Поздоровавшись коротко, с подчеркнутым налетом официальности, Преображенский предложил Обнарову присесть, указав на стул напротив своего стола, и далее, не замечая его присутствия, продолжил работать с бумагами, аккуратными стопками разложенными на столе.
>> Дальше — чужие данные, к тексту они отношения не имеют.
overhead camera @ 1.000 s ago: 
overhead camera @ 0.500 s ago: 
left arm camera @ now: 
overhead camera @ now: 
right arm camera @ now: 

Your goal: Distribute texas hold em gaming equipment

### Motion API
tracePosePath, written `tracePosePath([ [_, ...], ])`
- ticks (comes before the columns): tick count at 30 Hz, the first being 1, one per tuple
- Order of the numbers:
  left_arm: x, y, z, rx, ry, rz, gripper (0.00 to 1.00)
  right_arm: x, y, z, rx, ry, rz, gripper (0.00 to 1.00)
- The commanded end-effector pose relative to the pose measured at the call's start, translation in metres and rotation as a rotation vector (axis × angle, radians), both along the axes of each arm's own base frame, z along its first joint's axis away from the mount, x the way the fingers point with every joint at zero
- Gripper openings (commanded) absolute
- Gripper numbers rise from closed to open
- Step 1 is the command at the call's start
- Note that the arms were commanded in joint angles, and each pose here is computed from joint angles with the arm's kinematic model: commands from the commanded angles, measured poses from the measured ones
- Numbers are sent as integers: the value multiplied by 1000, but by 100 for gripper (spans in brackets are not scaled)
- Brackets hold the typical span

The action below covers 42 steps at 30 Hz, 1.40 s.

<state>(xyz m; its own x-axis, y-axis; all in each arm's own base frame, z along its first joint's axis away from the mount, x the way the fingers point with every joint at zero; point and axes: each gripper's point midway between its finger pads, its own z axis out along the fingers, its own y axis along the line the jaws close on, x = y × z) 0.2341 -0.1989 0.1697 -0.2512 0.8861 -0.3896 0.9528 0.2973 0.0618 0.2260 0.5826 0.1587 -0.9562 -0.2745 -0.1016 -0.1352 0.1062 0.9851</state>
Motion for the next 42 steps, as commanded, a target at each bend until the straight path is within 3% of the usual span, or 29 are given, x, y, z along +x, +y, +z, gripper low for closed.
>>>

Обнаров ждал. Он терпеливо рассматривал шоколадного цвета старинную обивку стен, громоздкие, оставшиеся с советских времен книжные шкафы, заполненные книгами, два коричневых кожаных кресла в углу и маленький стеклянный столик между ними, наконец, рыжий, потрепанный временем паркет под ногами. Эта обстановка была ему знакома еще со студенчества. Ничего не изменилось. Он бы мог поспорить, что и порядок расположения книг в книжных шкафах не изменился, и он без труда смог бы найти и любимое «Укрощение огня» Даниила Храбровицкого, и гениальную, но так надоевшую за бесчисленные прогоны пьесу Александра Островского «Гроза».
– Что вас привело ко мне, Константин Сергеевич? Слушаю, – тоном вынужденного тратить время, произнес Преображенский.
Обнаров подал ему документы.
Преображенский документы взял и стал вслух читать:
– Ректору… Та-а-ак… От студентки второго курса Таисии Обнаровой… Та-а-ак… Заявление… Та-а-ак… Прошу предоставить академический отпуск… Та-а-ак… Выписка… Та-а-ак… Острый лимфобластный лейкоз… Лечение до декабря… Позвольте, что это?
– Ректорат в отпуске. Ректор будет через две недели, но, досада, меня в стране через две недели не будет. Позвольте, Алексей Петрович, я вам документы отдам, а вы их ректору передадите. Тая всегда оставалась вашей любимой студенткой.
– Но… Это же… – Преображенский растерянно подался к Обнарову и, понизив голос до шепота, спросил: – Костя, это что, рак?
Переложение диагноза с медицинского языка на обывательский резало слух. Обнаров встал.
– Алексей Петрович, простите меня за все неприятности, которые я невольно вам причинил. Поверьте, мне было больно быть непонятым моим учителем. Но все сложилось так, как сложилось. Надеюсь, могу на вас рассчитывать.
Преображенский окрикнул его уже в дверях. Профессор подошел, положил свою тяжелую жилистую руку Обнарову на плечо.– Не оставляй ее, Костя. Будешь мотыльком порхать, уважать перестану!
В тени парковых аллей было не так жарко, как на залитых солнцем лужайках и нагретых полуденным солнцем улицах. Здесь, скрывшись от зноя, сидели на лавочках старички-доминошники, взявшись за руки, гуляли влюбленные парочки, а молодые мамы катали по узким асфальтированным дорожкам коляски со своими маленькими чадами. Щебет птиц, шелковый шелест ветра в кронах, свежий лесной запах, изумрудный цвет вымытой вчерашним дождем зелени, покой и умиротворение.